La técnica, sí, pero al servicio de una patria chica: no la del terruño lopezvelardiano sino
la del departamento, el escritorio, la mesa de un café o el rincón de una cantina, desde
donde un ciudadano anónimo y soltero descubre, en compañía de nadie, “el secreto más
íntimo y humilde / de la fraternidad”. A partir de Imágenes (1953), su segundo
volumen, Bonifaz Nuño eludió los mesianismos y trastabilleos que suelen contraer los
emprendedores de cualquier tradición literaria. (Véanse, si no, los casos del Marqués
de Santillana y de Juan Boscán, cuyas adaptaciones de la lírica petrarquista debieron
esperar a Garcilaso de la Vega para cumplirse memorablemente). Dueños de un habla
que recuerda tanto a Catulo, Anacreonte y César Vallejo como a José Alfredo Jiménez y
Alfonso Esparza Oteo, los poemas de Bonifaz Nuño son serenatas de un mariachi
culterano, conjuros vernáculos y, a la vez, sones y boleros alquímicos; las estridentes
piedras del campo de Cuco Sánchez y los montes parturientos de Esopo.

Sin embargo, como Rubén Darío en su madurez, nuestro homenajeado no se conformó


con abrir y cerrar un abanico de posibilidades expresivas. No bastaba con poner un
“vaso providente” en la mesa, de acuerdo con la expresión de José Gorostiza.

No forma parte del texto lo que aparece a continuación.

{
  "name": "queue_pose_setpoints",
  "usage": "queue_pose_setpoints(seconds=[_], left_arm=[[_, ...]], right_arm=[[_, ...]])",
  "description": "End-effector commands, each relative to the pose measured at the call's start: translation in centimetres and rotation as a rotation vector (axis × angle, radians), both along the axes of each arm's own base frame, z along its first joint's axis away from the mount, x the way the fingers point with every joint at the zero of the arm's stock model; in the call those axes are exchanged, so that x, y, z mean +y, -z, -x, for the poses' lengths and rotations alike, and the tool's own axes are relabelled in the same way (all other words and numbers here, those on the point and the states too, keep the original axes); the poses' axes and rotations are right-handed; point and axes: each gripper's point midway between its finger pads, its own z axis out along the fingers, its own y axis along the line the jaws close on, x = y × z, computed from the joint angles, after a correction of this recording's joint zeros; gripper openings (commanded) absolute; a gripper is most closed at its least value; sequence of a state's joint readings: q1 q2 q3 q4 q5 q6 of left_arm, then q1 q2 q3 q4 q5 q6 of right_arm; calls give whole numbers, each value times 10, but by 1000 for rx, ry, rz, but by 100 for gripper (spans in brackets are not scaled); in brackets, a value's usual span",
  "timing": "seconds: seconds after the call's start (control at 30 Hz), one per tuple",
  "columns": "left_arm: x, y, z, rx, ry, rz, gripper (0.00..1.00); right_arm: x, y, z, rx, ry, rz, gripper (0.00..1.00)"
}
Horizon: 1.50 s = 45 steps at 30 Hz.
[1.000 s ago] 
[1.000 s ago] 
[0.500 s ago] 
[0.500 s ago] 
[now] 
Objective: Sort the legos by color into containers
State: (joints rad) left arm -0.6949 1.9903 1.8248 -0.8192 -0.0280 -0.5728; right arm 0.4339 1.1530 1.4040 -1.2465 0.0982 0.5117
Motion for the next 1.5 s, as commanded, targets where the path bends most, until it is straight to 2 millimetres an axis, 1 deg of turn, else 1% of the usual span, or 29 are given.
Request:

Dicho vaso
debía contener una sustancia categórica pero inflamable, elemental por sanguínea, que
amenaza con desbordarlo o hacerlo estallar. (De ahí el efecto calculado del
versolibrismo: para que los lectores de a pie no se extraviaran en la transparencia
laberíntica del vaso sin antes apurar aquella bilis engañosamente cristalina). Así como
Bonifaz Nuño pidió en Tristeza de amor en Carlos Pellicer (2001) que este fuera leído
como un poeta grave y nocturno, y no sólo como el optimista y matutino que reza el
lugar común, nuestro artífice pide ser leído como un historiador telúrico de la vida
cotidiana —uno que, pese a títulos como El manto y la corona (1958),Fuego de pobres
(1961) y Albur de amor (1987), nunca gozó de la popularidad de Sabines—. Y si bien
divulgó con bronca nitidez sus propias pasiones y penurias, también fue el cultor de
versos “iniciáticos” (Siete de espadas, 1966; El ala del tigre, 1969; La flama en el espejo,
1971; Del templo de su cuerpo, 1992), escritos con tan impura sofisticación que bien
podrían acompañar a los de Gerardo Deniz en su palco de moda, reservado a los autores
difíciles y tardíamente estimulantes.

Acaso falte una lectura menos apoltronada de Bonifaz Nuño para hacerle plena justicia
poética. “Acaso sea punto de lenguaje —como parece diagnosticar él mismo—; / de
ponerse de acuerdo sobre el tipo / de cambio de las voces, / y en la señal para soltar la
marcha”. Pero en el mercado de valores de la poesía mexicana, el gesto sustituye a la
voz. Apenas advertiríamos la discreta señal de nuestro homenajeado entre el manoteo.
No podría ser de otra manera: su virtuosismo, celebrado con engolada neutralidad,
descansa en algo que observaba en Pellicer: “la técnica poética como la facultad de hacer
transmisible con palabras un conjunto de estados interiores”. Estados interiores que
colindan con la “república mundial de las letras” (Pascale Casanova) y el zoológico
político, pero que se fundan y desaparecen en “presencia de un hombre desasosegado,
solitario, nostálgico de bienes nunca obtenidos, confiado en las endebles armas del
poema, sufriente y dolorosamente resignado a padecer para siempre un amor sin
correspondencia, que en sus términos últimos considera el espejo y el cuerpo de la
muerte misma, sin remedio y sin extinción”. También ese hombre es el lector al que
apela Bonifaz Nuño, quien recita con poderosa conformidad, llevando su propio
cadáver a cuestas, las calaveras de arte mayor en que termina toda épica humana:

Y repetir ardiendo hasta el descanso


que no es para llorar, que no es decente.
Y porque, a la verdad, no es para tanto.